------ THE DATA ------
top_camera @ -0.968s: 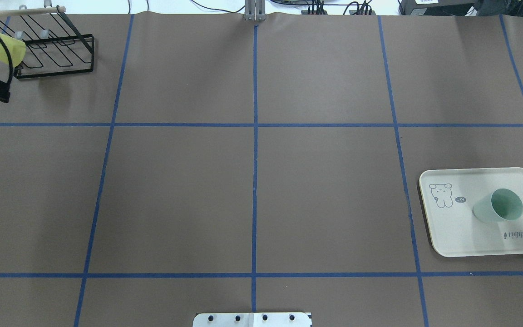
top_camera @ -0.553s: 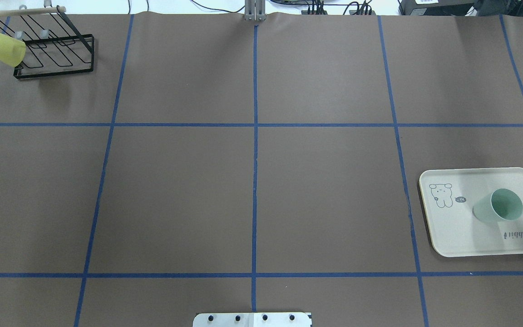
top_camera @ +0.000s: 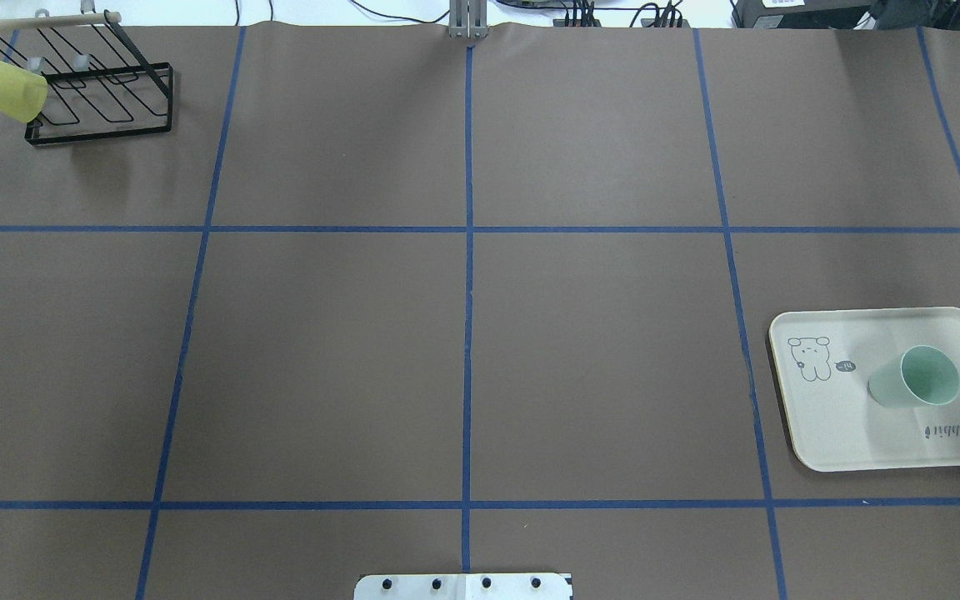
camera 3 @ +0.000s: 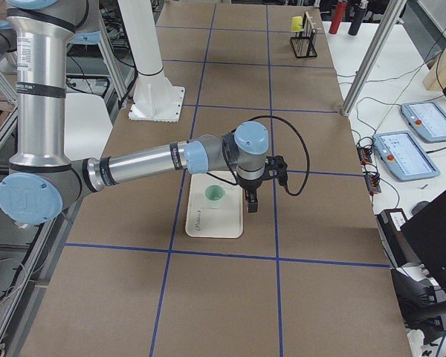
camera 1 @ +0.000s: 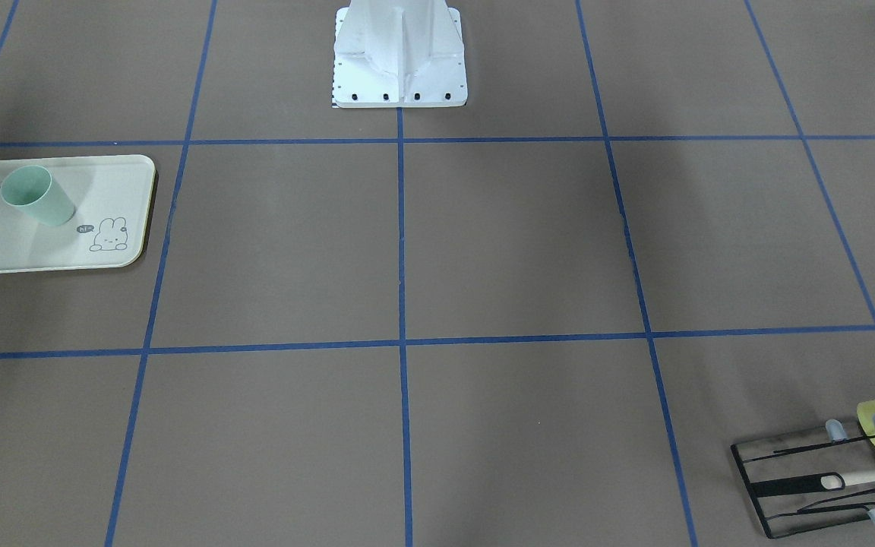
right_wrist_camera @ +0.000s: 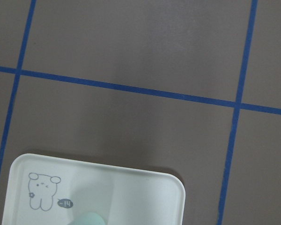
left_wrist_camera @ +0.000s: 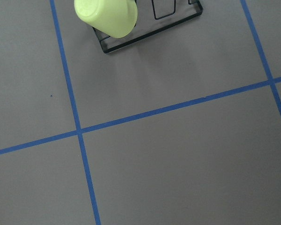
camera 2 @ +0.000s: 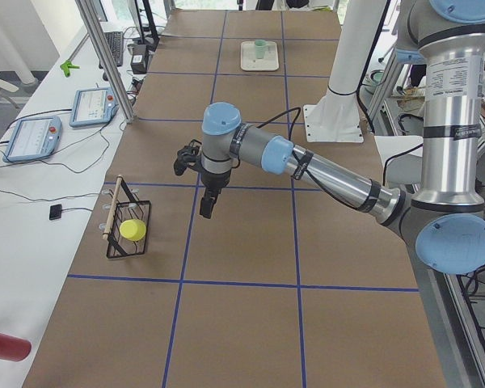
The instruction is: Left arm grabs green cup and hands to right arm on tray
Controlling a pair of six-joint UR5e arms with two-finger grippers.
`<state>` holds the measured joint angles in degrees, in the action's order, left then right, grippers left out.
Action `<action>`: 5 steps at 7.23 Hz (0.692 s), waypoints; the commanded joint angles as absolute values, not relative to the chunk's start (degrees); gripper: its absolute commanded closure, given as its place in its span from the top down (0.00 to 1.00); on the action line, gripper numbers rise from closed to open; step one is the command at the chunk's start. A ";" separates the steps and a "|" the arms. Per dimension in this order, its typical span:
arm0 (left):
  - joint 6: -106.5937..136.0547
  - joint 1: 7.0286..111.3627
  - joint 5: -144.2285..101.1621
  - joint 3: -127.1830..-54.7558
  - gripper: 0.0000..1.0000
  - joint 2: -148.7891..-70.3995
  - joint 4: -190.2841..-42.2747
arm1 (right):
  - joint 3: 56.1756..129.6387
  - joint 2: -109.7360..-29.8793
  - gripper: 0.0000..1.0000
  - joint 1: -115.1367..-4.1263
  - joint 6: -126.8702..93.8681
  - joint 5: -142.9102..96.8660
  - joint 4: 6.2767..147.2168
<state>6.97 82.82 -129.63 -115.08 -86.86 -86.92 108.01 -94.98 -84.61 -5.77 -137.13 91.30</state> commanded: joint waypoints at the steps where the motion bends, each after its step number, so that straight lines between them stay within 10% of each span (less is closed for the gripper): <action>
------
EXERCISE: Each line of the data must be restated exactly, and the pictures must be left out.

TASK OUTPUT:
top_camera @ -0.968s: 
top_camera @ -0.553s: 
top_camera @ +0.000s: 
camera 3 @ +0.000s: 
camera 1 @ +0.000s: 
right_wrist_camera @ +0.000s: 
left_wrist_camera @ +0.000s: 
camera 2 @ +0.000s: 
The instruction is: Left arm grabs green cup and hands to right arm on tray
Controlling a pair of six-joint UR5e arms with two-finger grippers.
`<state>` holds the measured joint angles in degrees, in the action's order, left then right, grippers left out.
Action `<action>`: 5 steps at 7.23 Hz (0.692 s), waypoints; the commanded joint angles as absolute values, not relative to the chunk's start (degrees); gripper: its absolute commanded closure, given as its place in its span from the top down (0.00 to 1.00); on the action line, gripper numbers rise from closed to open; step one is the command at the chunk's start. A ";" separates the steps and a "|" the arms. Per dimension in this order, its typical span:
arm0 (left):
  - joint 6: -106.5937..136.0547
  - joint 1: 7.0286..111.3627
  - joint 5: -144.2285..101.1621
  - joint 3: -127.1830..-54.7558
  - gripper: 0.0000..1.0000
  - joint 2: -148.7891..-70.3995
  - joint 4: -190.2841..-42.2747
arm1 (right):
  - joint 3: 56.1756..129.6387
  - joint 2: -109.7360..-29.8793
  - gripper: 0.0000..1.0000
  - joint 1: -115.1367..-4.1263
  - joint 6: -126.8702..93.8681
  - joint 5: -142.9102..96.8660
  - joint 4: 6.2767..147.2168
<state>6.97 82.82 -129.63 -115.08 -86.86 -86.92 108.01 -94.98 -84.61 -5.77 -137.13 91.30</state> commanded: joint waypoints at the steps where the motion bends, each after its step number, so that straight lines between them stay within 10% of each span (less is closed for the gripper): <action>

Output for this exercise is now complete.